## WHAT THE TASK ASKS
The word "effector" occurs in some lines of the listing. Copy those lines.

## STORED DATA
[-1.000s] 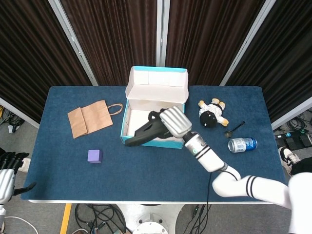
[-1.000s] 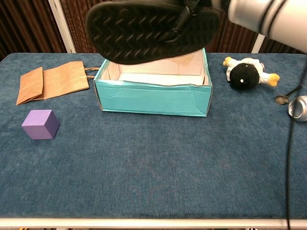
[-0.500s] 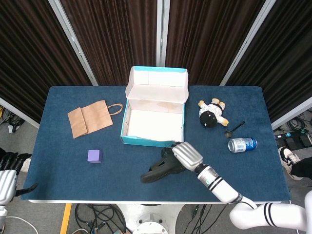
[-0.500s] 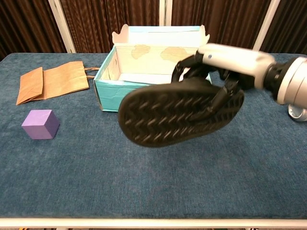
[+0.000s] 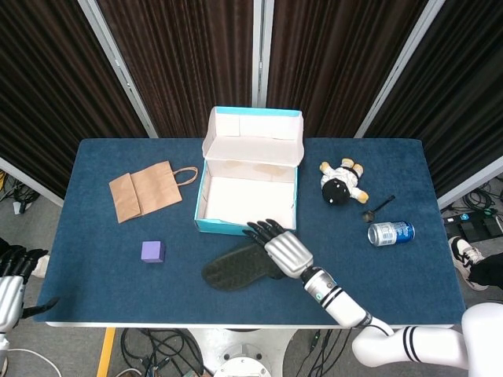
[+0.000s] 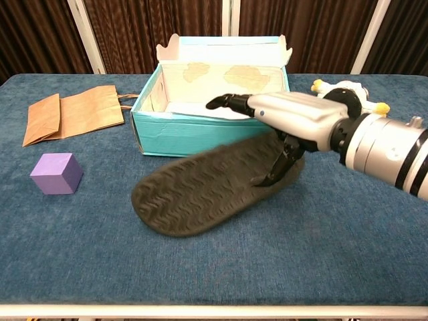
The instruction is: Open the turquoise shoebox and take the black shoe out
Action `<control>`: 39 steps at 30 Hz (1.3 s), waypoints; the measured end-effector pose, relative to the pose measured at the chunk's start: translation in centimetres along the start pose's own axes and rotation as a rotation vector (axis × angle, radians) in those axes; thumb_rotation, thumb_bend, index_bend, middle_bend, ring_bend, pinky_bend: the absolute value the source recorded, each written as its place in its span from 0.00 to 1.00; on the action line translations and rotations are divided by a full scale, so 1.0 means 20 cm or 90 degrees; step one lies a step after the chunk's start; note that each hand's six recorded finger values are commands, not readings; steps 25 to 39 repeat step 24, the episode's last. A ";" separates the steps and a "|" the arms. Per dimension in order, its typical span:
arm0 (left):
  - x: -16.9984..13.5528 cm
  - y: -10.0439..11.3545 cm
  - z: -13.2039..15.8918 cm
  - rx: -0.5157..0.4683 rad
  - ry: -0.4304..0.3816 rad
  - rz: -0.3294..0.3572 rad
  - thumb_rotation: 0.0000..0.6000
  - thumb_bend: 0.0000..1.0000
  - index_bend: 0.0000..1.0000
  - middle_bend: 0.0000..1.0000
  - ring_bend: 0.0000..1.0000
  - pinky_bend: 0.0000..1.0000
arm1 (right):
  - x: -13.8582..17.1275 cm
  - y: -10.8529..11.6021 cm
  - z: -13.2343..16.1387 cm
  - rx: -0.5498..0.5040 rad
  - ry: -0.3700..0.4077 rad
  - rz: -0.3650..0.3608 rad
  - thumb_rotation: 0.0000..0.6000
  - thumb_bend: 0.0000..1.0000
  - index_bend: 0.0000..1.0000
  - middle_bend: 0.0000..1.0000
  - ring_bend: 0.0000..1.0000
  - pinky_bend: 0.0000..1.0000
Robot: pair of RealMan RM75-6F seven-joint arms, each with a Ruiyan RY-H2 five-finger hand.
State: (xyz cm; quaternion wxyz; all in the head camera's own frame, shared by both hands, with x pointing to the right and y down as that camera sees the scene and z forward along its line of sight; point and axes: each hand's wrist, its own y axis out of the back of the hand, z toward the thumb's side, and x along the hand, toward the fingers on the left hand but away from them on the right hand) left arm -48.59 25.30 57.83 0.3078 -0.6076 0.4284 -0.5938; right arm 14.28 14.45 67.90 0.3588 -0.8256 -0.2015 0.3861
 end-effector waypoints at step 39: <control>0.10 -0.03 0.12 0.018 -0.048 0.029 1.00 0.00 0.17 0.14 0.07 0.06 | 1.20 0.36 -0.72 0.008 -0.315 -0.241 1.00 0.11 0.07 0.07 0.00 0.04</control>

## EXERCISE ANSWER
Action `<control>`: 39 steps at 30 Hz (1.3 s), waypoints; the measured end-effector pose, relative to the pose measured at the chunk's start: translation in centimetres along the start pose's own axes and rotation as a rotation vector (axis × angle, radians) in those axes; thumb_rotation, thumb_bend, index_bend, middle_bend, ring_bend, pinky_bend: the absolute value the source recorded, each written as its place in its span from 0.00 to 1.00; on the action line translations and rotations are divided by a full scale, so 1.0 means 20 cm or 90 degrees; step one lies a step after the chunk's start; note that each hand's six recorded finger values are commands, not readings; steps 25 to 39 repeat step 24, the episode's last. A ";" separates the steps and a "|" the arms. Per dimension in order, its typical span:
 end-effector waypoints at step 39: <control>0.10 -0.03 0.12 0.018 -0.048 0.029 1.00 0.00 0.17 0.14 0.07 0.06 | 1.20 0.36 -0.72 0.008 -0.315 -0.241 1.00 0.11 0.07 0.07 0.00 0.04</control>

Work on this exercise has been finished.